BRIEF | Your answer must be every record below, written out exactly as it appears.

DATA FOR THIS EXERCISE |
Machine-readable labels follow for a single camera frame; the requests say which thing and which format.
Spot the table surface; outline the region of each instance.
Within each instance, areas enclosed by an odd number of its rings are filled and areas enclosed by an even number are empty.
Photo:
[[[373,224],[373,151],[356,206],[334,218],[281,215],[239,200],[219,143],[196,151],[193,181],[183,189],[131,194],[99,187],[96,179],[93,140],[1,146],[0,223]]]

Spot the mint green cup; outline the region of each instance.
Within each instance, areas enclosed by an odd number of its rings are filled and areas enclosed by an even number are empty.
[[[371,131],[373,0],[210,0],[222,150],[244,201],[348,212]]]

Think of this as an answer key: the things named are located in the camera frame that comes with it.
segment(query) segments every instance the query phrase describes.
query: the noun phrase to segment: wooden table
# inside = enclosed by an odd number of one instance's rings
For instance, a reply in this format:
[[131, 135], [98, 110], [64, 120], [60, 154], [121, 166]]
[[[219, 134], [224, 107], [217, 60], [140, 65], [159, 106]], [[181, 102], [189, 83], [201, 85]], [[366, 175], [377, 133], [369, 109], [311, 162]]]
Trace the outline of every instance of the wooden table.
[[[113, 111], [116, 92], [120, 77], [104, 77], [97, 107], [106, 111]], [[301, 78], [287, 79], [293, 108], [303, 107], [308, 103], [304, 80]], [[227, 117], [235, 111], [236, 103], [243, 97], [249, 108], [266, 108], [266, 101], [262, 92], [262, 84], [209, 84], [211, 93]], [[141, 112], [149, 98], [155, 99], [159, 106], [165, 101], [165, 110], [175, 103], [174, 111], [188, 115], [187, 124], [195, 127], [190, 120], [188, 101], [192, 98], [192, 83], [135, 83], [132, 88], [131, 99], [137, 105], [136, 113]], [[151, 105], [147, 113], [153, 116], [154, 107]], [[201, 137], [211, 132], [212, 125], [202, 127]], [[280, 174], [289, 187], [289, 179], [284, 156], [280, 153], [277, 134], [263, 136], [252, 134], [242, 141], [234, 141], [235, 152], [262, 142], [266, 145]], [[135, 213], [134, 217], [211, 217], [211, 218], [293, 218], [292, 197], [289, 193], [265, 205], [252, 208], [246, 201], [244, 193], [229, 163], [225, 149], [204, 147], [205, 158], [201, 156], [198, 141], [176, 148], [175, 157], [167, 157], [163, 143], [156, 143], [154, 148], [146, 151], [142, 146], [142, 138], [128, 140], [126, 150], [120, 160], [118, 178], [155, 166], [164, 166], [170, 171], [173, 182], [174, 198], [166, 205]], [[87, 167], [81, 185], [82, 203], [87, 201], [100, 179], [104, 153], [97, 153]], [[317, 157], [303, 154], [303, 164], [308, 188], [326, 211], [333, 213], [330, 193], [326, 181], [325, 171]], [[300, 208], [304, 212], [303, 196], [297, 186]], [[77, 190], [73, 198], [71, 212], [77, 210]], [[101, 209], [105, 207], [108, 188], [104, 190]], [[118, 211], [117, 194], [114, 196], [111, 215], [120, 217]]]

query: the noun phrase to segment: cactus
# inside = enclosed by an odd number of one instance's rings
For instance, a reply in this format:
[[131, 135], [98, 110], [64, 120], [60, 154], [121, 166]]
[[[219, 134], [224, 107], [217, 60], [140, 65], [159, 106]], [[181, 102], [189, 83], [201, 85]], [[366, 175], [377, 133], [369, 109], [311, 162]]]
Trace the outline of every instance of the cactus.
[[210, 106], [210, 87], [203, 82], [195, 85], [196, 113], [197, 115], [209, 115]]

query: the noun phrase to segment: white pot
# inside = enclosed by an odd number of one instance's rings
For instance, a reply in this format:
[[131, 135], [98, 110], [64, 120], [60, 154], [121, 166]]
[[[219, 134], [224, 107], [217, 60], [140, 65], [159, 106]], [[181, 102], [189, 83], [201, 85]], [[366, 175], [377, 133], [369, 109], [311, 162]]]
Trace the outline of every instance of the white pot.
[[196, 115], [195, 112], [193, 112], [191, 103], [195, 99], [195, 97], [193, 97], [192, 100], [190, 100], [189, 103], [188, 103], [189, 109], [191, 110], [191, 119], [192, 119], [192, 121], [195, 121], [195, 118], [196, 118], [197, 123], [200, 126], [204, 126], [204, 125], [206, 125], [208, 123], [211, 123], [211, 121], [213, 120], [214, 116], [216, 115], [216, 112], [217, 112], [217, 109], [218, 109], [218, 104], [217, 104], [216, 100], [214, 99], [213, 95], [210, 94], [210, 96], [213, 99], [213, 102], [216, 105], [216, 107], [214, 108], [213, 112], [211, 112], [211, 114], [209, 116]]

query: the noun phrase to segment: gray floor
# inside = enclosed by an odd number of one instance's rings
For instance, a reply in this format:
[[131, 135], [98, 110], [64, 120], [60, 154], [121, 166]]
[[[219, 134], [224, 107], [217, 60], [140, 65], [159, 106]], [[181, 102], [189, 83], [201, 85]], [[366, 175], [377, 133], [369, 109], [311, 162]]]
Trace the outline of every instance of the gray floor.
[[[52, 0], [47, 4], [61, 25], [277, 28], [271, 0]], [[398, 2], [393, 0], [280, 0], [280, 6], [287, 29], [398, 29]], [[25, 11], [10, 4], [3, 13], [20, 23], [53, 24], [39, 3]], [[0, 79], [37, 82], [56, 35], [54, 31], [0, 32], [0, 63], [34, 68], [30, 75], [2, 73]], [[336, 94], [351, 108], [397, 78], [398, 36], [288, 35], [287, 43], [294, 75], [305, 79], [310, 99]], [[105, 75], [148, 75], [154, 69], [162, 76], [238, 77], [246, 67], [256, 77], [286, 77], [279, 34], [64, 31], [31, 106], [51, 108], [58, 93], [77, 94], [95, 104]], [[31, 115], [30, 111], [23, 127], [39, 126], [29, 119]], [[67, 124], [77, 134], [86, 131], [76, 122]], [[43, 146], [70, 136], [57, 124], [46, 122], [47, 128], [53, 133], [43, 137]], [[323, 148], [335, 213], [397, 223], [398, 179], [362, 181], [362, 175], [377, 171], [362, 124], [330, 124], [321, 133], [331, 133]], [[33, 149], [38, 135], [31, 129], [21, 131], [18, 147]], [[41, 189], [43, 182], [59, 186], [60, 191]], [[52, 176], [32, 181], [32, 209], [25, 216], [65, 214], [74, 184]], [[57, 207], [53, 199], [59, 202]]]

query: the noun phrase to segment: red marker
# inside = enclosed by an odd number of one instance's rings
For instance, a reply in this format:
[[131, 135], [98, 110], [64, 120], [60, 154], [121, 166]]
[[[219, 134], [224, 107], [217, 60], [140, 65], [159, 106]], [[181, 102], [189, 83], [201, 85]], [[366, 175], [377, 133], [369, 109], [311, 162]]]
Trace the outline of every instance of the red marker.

YOUR SOLUTION |
Machine-readable labels follow for a single camera frame; the requests say which thing and which format.
Spot the table surface; outline the region of each instance.
Within each instance, areas enclosed by an odd number of its rings are filled and areas enclosed by an even number are empty.
Photo:
[[[373,224],[373,151],[356,206],[334,218],[281,215],[239,200],[219,143],[196,151],[193,181],[183,189],[131,194],[99,187],[96,179],[93,140],[1,146],[0,223]]]

Spot the mint green cup; outline the region of each instance.
Within each instance, areas enclosed by an odd number of its rings are filled and areas enclosed by an even number are empty.
[[[371,131],[373,0],[210,0],[222,150],[244,201],[348,212]]]

Think of this as an answer key: the things named are located in the camera frame that comes with it.
segment(query) segments every instance the query phrase describes.
query: the noun phrase to segment: wooden table
# inside = enclosed by an odd number of one instance's rings
For instance, a reply in this format:
[[131, 135], [98, 110], [64, 120], [60, 154], [121, 166]]
[[[219, 134], [224, 107], [217, 60], [140, 65], [159, 106]], [[181, 102], [189, 83], [201, 85]], [[366, 175], [377, 133], [369, 109], [311, 162]]]
Trace the outline of every instance of the wooden table.
[[[113, 111], [116, 92], [120, 77], [104, 77], [97, 107], [106, 111]], [[301, 78], [287, 79], [293, 108], [303, 107], [308, 103], [304, 80]], [[227, 117], [235, 111], [236, 103], [243, 97], [249, 108], [266, 108], [266, 101], [262, 92], [262, 84], [209, 84], [211, 93]], [[141, 112], [149, 98], [155, 99], [159, 106], [165, 101], [165, 110], [175, 103], [174, 111], [188, 115], [187, 124], [195, 127], [190, 120], [188, 101], [192, 98], [192, 83], [135, 83], [132, 88], [131, 99], [137, 105], [136, 113]], [[151, 105], [147, 113], [153, 116], [154, 107]], [[201, 137], [211, 132], [212, 125], [202, 127]], [[280, 174], [289, 187], [289, 179], [284, 156], [280, 153], [277, 134], [263, 136], [252, 134], [242, 141], [234, 141], [235, 152], [262, 142], [266, 145]], [[135, 213], [134, 217], [211, 217], [211, 218], [293, 218], [292, 197], [289, 193], [265, 205], [252, 208], [246, 201], [244, 193], [229, 163], [225, 149], [204, 147], [205, 158], [201, 156], [198, 141], [176, 148], [175, 157], [167, 157], [163, 143], [156, 143], [154, 148], [146, 151], [142, 146], [142, 138], [128, 140], [126, 150], [120, 160], [118, 178], [155, 166], [164, 166], [170, 171], [173, 182], [174, 198], [166, 205]], [[87, 167], [81, 185], [82, 203], [87, 201], [100, 179], [104, 153], [97, 153]], [[317, 157], [303, 154], [303, 164], [308, 188], [326, 211], [333, 213], [330, 193], [326, 181], [325, 171]], [[300, 208], [304, 212], [303, 196], [297, 186]], [[77, 190], [73, 198], [71, 212], [77, 210]], [[101, 209], [105, 207], [108, 188], [104, 190]], [[118, 211], [117, 194], [114, 196], [111, 215], [120, 217]]]

query: the noun phrase to segment: cactus
# inside = enclosed by an odd number of one instance's rings
For instance, a reply in this format:
[[131, 135], [98, 110], [64, 120], [60, 154], [121, 166]]
[[[219, 134], [224, 107], [217, 60], [140, 65], [159, 106]], [[181, 102], [189, 83], [201, 85]], [[366, 175], [377, 133], [369, 109], [311, 162]]]
Trace the outline of every instance of the cactus.
[[210, 106], [210, 87], [203, 82], [195, 85], [196, 113], [197, 115], [209, 115]]

query: the noun phrase to segment: white pot
# inside = enclosed by an odd number of one instance's rings
For instance, a reply in this format:
[[131, 135], [98, 110], [64, 120], [60, 154], [121, 166]]
[[[219, 134], [224, 107], [217, 60], [140, 65], [159, 106]], [[181, 102], [189, 83], [201, 85]], [[366, 175], [377, 133], [369, 109], [311, 162]]]
Trace the outline of every instance of the white pot.
[[196, 115], [195, 112], [193, 112], [191, 103], [195, 99], [195, 97], [193, 97], [192, 100], [190, 100], [189, 103], [188, 103], [189, 109], [191, 110], [191, 119], [192, 119], [192, 121], [195, 121], [195, 118], [196, 118], [197, 123], [200, 126], [204, 126], [204, 125], [206, 125], [208, 123], [211, 123], [211, 121], [213, 120], [214, 116], [216, 115], [216, 112], [217, 112], [217, 109], [218, 109], [218, 104], [217, 104], [216, 100], [214, 99], [213, 95], [210, 94], [210, 96], [213, 99], [213, 102], [216, 105], [216, 107], [214, 108], [213, 112], [211, 112], [211, 114], [209, 116]]

query: the noun phrase to segment: gray floor
# inside = enclosed by an odd number of one instance's rings
For instance, a reply in this format:
[[131, 135], [98, 110], [64, 120], [60, 154], [121, 166]]
[[[219, 134], [224, 107], [217, 60], [140, 65], [159, 106]], [[181, 102], [189, 83], [201, 85]], [[366, 175], [377, 133], [369, 109], [311, 162]]]
Trace the outline of every instance of the gray floor.
[[[52, 0], [47, 4], [61, 25], [277, 28], [271, 0]], [[398, 2], [393, 0], [280, 0], [280, 6], [287, 29], [398, 29]], [[25, 11], [10, 4], [3, 13], [20, 23], [53, 24], [39, 3]], [[0, 79], [37, 82], [56, 35], [54, 31], [0, 32], [0, 63], [34, 68], [30, 75], [2, 73]], [[336, 94], [351, 108], [397, 78], [398, 36], [288, 35], [287, 43], [294, 75], [305, 79], [310, 99]], [[105, 75], [148, 75], [154, 69], [162, 76], [238, 77], [246, 67], [256, 77], [286, 77], [279, 34], [64, 31], [31, 106], [51, 108], [58, 93], [77, 94], [95, 104]], [[31, 115], [30, 111], [23, 127], [39, 126], [29, 119]], [[67, 124], [77, 134], [86, 131], [76, 122]], [[43, 146], [70, 136], [57, 124], [46, 122], [47, 128], [53, 133], [43, 137]], [[323, 148], [335, 213], [397, 223], [398, 179], [362, 181], [362, 175], [377, 171], [362, 124], [330, 124], [321, 133], [331, 133]], [[33, 149], [38, 135], [31, 129], [21, 131], [18, 147]], [[41, 189], [43, 182], [59, 186], [60, 191]], [[52, 176], [32, 181], [32, 209], [25, 216], [65, 214], [74, 184]], [[57, 207], [53, 199], [59, 202]]]

query: the noun phrase to segment: red marker
# inside = enclosed by an odd number of one instance's rings
For instance, a reply in this format:
[[131, 135], [98, 110], [64, 120], [60, 154], [121, 166]]
[[[219, 134], [224, 107], [217, 60], [140, 65], [159, 106]], [[181, 102], [189, 83], [201, 85]], [[366, 175], [377, 133], [369, 109], [311, 162]]]
Trace the outline of every instance of the red marker.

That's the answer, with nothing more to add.